Mais là où mon coeur se fend, le passage qui fait que cette chanson, je l'ai entendue dans mon sommeil pendant des semaines, c'est l'expression du désespoir. And clenching your fist/For the ones like us/ Who are oppressed by the figures of beauty A cette obsession, à ce besoin de beauté dans le monde et dans sa vie propre s'oppose la réalité d'un monde, dont elle a choisi de s'échapper. Elle essaie pourtant. You fixed yourself/You said "Well nevermind,/ we are ugly but we have the music" Même si nous, et le monde, sommes laids, il reste la musique.

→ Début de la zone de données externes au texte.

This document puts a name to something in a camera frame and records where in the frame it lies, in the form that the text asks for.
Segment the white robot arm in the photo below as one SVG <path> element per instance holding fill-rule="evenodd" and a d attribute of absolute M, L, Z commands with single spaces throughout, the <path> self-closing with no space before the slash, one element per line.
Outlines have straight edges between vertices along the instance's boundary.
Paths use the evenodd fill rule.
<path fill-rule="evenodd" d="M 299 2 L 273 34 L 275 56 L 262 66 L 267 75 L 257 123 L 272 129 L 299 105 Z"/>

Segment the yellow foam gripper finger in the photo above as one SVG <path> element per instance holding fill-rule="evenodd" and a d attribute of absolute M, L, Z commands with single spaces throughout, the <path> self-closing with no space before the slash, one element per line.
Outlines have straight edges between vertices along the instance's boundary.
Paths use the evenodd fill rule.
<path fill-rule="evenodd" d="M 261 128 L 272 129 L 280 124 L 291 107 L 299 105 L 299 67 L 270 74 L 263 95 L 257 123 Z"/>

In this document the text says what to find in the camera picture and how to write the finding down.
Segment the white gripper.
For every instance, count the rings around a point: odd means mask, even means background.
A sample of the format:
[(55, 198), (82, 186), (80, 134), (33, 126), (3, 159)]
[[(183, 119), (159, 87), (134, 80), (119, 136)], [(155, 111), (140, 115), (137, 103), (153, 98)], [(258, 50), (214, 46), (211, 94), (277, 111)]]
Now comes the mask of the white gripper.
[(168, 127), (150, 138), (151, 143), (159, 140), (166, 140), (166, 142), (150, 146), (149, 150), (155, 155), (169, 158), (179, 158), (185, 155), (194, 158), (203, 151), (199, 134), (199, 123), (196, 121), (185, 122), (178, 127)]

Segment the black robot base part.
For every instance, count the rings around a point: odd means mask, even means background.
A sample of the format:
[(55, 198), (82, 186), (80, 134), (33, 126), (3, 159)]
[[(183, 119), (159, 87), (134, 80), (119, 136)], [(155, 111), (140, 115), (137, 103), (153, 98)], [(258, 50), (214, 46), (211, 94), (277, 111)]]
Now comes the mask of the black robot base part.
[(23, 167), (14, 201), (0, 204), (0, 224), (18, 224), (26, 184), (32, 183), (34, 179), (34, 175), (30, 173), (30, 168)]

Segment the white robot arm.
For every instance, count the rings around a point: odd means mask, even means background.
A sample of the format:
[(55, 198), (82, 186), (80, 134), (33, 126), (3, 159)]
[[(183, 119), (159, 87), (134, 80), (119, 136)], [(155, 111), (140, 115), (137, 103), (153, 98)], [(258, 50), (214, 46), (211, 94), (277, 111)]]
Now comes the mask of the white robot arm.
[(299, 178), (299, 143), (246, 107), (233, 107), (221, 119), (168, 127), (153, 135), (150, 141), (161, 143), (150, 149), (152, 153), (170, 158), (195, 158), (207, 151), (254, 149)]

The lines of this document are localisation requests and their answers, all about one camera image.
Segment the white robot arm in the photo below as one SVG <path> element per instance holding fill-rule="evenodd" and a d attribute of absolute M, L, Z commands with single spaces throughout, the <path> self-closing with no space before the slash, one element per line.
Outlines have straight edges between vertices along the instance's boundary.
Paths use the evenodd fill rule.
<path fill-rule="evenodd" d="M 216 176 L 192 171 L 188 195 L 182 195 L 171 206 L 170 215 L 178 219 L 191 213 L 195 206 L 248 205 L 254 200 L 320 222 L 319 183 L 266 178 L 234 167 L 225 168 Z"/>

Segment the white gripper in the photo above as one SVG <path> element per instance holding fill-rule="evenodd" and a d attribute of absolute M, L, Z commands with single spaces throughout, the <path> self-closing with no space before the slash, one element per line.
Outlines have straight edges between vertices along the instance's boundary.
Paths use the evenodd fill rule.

Nous avons la musique.

Et puis il y a la conclusion. Avec douceur, Leonard Cohen rappelle la réalité des choses. Non, Janis Joplin n'a pas été son grand amour, non, il ne se souvient pas d'elle à chaque jour qui passe. Mais ce moment au Chelsea Hotel a été suffisamment beau pour qu'il en fasse une chanson, malgré le monde autour, et eux-mêmes, qui n'arrivaient pas à la hauteur de leur idéal de beauté.

Pendant tout le morceau, la guitare reste calme. Les grandes envolées lyriques, ça n'est pas pour cette chanson là, pas pour ce moment là, pas pour ce chanteur là non plus.


Alors, dans le froid de Birmingham, entre les bâtiments en brique rouge de l'université, Leonard Cohen me rappelait doucement qu'il me restait la musique.


Chelsea Hotel #2


I remember you well in the Chelsea Hotel,
you were talking so brave and so sweet,
giving me head on the unmade bed,
while the limousines wait in the street.
Those were the reasons and that was New York,
we were running for the money and the flesh.
And that was called love for the workers in song
probably still is for those of them left.

Ah but you got away, didn't you babe,
you just turned your back on the crowd,
you got away, I never once heard you say,
I need you, I don't need you,
I need you, I don't need you
and all of that jiving around.

I remember you well in the Chelsea Hotel
you were famous, your heart was a legend.
You told me again you preferred handsome men
but for me you would make an exception.
And clenching your fist for the ones like us
who are oppressed by the figures of beauty,
you fixed yourself, you said, "Well never mind,
we are ugly but we have the music."

And then you got away, didn't you babe...

I don't mean to suggest that I loved you the best,
I can't keep track of each fallen robin.
I remember you well in the Chelsea Hotel,
that's all, I don't even think of you that often.